### [Problem description]
Only lines holding "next" are wanted; copy each of them from the records below.

### [Exercise input]
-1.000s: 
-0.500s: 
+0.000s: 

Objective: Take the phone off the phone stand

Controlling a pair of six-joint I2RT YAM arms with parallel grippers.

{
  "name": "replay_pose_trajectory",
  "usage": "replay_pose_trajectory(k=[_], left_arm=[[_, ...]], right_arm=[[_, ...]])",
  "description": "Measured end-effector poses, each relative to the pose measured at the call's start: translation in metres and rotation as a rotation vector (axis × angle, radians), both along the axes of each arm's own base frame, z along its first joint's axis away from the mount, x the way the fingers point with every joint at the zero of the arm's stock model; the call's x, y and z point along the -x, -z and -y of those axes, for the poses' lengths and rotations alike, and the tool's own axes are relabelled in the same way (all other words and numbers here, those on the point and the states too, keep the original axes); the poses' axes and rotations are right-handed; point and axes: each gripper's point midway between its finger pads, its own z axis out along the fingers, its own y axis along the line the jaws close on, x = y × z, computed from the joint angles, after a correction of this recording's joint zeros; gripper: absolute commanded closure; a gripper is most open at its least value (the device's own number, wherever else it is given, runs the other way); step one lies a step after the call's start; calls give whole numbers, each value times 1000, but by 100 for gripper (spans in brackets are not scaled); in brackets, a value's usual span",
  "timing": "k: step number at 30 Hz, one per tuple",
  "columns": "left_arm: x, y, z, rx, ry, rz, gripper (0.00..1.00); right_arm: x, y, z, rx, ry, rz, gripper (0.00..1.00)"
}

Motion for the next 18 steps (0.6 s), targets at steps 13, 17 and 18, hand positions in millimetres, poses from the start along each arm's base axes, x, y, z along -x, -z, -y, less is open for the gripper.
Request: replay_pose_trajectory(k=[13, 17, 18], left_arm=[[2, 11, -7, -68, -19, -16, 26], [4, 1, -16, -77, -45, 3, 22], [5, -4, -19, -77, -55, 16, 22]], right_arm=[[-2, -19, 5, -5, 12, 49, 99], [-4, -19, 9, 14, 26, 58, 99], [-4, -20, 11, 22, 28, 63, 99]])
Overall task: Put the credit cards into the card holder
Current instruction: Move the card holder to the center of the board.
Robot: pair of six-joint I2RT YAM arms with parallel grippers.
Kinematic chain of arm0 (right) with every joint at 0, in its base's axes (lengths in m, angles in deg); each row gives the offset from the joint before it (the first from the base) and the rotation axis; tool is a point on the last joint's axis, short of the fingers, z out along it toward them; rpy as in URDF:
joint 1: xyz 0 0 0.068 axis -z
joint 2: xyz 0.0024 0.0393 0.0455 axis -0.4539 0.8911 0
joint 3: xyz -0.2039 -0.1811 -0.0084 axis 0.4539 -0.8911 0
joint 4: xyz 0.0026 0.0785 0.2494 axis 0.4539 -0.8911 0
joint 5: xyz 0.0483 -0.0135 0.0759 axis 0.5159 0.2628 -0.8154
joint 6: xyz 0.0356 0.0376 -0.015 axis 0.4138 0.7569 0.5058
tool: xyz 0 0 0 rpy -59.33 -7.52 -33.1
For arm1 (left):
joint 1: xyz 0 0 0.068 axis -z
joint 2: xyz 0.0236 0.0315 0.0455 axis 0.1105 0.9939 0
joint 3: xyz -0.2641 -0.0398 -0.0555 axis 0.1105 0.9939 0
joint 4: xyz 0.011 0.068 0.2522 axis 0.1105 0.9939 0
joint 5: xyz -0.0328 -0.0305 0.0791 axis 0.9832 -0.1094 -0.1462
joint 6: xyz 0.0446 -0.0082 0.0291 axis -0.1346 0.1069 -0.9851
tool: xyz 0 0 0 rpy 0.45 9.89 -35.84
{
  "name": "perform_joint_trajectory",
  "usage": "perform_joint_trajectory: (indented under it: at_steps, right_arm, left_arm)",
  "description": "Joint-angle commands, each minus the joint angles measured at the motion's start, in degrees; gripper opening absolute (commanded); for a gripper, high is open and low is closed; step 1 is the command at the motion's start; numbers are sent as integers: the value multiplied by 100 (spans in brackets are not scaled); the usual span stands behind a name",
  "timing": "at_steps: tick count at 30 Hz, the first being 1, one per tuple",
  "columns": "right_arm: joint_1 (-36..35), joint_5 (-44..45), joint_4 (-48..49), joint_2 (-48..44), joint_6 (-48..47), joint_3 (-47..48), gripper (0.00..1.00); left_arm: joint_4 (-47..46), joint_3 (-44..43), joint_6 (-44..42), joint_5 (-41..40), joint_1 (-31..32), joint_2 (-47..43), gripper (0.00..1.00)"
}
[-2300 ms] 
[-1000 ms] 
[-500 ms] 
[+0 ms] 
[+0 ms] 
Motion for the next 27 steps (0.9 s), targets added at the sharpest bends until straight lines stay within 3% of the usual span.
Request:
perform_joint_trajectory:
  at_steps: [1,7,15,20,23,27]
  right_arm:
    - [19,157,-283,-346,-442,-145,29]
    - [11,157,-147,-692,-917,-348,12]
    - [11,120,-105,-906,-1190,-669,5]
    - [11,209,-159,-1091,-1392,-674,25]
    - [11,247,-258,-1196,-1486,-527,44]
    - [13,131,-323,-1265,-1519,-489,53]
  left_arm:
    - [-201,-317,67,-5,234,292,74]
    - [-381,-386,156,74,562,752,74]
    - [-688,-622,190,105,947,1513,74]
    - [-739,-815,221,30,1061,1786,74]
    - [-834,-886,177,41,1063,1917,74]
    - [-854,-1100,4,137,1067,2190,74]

### [Answer area]
Motion for the next 18 steps (0.6 s), targets at steps 13, 17 and 18, hand positions in millimetres, poses from the start along each arm's base axes, x, y, z along -x, -z, -y, less is open for the gripper.
Motion for the next 27 steps (0.9 s), targets added at the sharpest bends until straight lines stay within 3% of the usual span.

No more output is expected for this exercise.